100-51: Wood-Martinez

5 of 55

    Sean M. Haffey/Getty Images

    100. Alex Wood, SP, Los Angeles Dodgers

    He only pitched 152.1 innings. That's it for the list of his season's cons.


    99. Michael Fulmer, SP, Detroit Tigers

    The reigning AL Rookie of the Year had a rare knack for avoiding home runs in his 25 starts.


    98. Zack Godley, SP, Arizona Diamondbacks

    His season seems too good to be true until you look under the hood and get blown away by what's there.


    97. Drew Pomeranz, SP, Boston Red Sox

    He was rarely not on a tightrope yet still logged 32 mostly good starts.


    96. Andrew Miller, RP, Cleveland Indians

    A stint on the disabled list was the only thing that stopped him from being his usual self.


    95. Kenley Jansen, RP, Los Angeles Dodgers

    He's like Mariano Rivera, except way ahead of the legend's pace.


    94. Craig Kimbrel, RP, Boston Red Sox

    Kimbrel's return to good health was very bad news for opposing hitters.


    93. Daniel Murphy, 2B, Washington Nationals

    His bat was once again more than good enough to account for his awful glove.


    92. DJ LeMahieu, 2B, Colorado Rockies

    LeMahieu didn't fall that far from the form that won him a batting title in 2016.


    91. Whit Merrifield, 2B, Kansas City Royals

    He came out of nowhere to become perhaps MLB's most well-rounded second baseman. 


    90. Matt Chapman, 3B, Oakland Athletics

    Get to know this guy if you like excellent hot-corner defense with a bit of power on the side.


    89. Adrian Beltre, 3B, Texas Rangers

    Injuries limited him to 94 games, but he nonetheless collected career hit No. 3,000 amid yet another excellent year.


    88. Jedd Gyorko, 3B, St. Louis Cardinals

    Gyorko is quietly an easily above-average hitter and fielder.

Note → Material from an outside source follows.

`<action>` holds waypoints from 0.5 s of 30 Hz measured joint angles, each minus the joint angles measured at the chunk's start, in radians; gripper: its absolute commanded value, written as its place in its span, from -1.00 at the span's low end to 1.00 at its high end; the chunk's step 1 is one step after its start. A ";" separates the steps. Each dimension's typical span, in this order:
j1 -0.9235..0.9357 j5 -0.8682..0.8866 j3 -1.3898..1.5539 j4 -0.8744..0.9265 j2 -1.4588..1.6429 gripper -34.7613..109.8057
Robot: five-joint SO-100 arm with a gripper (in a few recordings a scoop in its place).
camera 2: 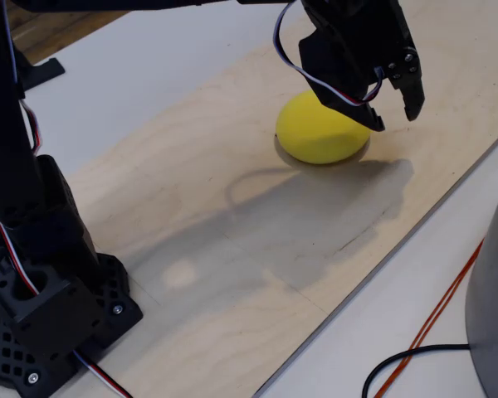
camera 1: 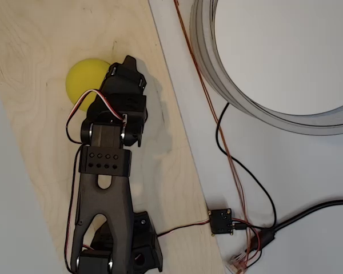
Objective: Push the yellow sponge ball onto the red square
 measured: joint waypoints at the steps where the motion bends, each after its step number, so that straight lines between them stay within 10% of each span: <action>1: -0.002 0.002 0.002 -0.009 0.000 -0.38; 15: -0.012 0.052 0.002 -0.055 -0.055 -0.38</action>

    87. Michael Conforto, OF, New York Mets

    Only a nasty shoulder injury could stop him from hitting.


    86. Willson Contreras, C, Chicago Cubs

    He is still working on putting it all together yet is already one of the game's best catchers.

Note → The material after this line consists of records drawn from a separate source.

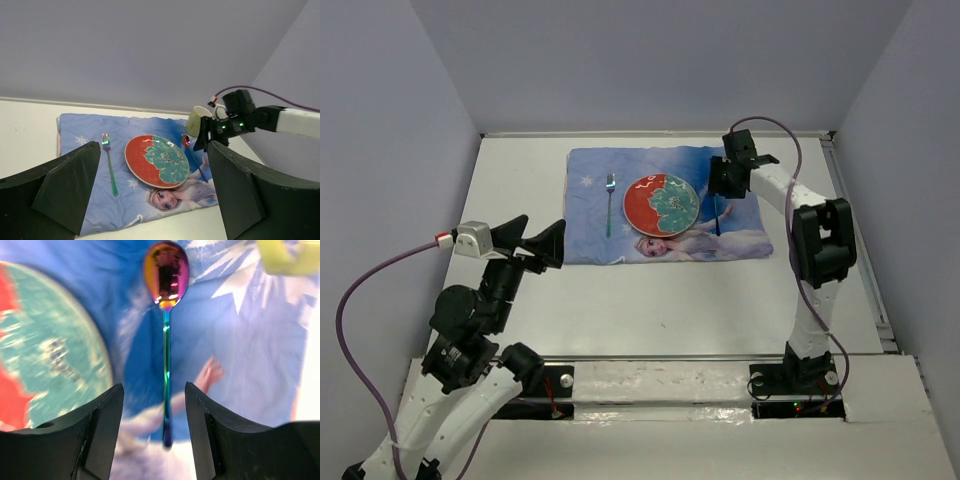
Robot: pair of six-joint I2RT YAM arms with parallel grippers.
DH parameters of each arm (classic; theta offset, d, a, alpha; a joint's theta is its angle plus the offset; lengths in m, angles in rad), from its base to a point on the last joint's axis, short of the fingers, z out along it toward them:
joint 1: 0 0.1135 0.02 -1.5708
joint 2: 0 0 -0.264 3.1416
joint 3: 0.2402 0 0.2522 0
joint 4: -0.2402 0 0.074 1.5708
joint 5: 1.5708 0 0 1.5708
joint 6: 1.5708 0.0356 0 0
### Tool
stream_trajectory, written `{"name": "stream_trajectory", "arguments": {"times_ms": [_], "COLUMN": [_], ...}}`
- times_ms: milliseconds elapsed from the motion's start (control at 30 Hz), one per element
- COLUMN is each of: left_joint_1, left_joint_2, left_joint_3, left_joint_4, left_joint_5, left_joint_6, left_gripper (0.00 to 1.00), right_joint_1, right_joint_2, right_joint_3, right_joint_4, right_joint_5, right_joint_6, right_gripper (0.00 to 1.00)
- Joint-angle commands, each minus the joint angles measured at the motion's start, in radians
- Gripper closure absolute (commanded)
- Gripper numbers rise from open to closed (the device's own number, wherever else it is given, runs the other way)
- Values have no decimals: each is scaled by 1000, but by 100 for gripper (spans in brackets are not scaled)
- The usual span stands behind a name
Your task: Set the dinner table for one person
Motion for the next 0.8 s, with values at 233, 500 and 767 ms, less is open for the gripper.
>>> {"name": "stream_trajectory", "arguments": {"times_ms": [233, 500, 767], "left_joint_1": [30, 31, 31], "left_joint_2": [44, 116, 175], "left_joint_3": [-2, 29, 89], "left_joint_4": [42, 49, 58], "left_joint_5": [-5, 27, 86], "left_joint_6": [-2, -43, -74], "left_gripper": [1, 1, 1], "right_joint_1": [142, 151, 151], "right_joint_2": [-777, -1282, -1693], "right_joint_3": [-502, -916, -1033], "right_joint_4": [311, 414, 374], "right_joint_5": [-115, -326, -270], "right_joint_6": [32, 121, 135], "right_gripper": [36, 0, 0]}}
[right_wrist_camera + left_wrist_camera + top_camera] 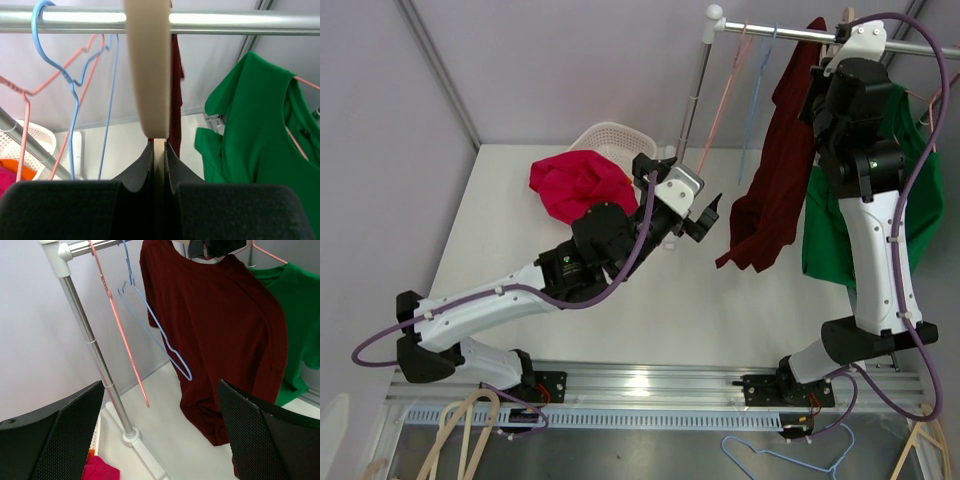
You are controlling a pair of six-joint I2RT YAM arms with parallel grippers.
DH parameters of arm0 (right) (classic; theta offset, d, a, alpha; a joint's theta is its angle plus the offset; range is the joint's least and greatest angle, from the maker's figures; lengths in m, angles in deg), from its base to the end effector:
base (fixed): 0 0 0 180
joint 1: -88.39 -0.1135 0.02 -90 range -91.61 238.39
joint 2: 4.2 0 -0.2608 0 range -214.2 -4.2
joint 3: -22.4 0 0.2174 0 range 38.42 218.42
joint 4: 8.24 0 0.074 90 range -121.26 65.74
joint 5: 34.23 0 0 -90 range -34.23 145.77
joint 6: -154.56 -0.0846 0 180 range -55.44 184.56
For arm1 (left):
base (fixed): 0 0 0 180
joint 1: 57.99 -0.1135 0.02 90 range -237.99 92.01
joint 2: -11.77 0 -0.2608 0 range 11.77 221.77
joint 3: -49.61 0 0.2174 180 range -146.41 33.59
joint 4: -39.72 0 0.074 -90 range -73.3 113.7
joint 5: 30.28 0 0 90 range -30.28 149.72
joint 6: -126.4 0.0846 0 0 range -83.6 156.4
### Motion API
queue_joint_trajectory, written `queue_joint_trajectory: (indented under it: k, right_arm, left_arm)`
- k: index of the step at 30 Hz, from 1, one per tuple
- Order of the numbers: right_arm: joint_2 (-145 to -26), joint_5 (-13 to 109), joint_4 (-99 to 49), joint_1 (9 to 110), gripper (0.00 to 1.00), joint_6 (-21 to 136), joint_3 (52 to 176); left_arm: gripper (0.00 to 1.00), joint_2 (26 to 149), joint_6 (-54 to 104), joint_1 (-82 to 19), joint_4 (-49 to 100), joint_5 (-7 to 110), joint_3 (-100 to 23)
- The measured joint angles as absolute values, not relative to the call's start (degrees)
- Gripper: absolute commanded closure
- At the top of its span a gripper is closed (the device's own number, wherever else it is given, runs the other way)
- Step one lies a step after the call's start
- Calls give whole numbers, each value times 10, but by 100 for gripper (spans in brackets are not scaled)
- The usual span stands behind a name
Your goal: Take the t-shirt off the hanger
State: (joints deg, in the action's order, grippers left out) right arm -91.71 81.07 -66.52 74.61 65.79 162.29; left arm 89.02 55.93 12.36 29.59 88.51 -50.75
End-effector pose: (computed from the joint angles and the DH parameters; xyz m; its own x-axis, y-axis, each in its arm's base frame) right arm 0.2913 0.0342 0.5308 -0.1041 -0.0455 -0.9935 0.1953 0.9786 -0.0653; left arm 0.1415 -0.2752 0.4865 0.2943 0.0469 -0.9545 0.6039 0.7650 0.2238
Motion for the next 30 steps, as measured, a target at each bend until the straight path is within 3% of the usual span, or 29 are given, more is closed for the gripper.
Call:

    85. Carlos Santana, 1B/DH, Cleveland Indians

    Santana is a patient and powerful hitter who also plays a good first base.


    84. Joey Gallo, 3B, Texas Rangers

    He hit nine more home runs than singles yet was more than just a mindless slugger.


    83. Todd Frazier, 3B, New York Yankees

    He traded some power for more consistency and kept everything else the same.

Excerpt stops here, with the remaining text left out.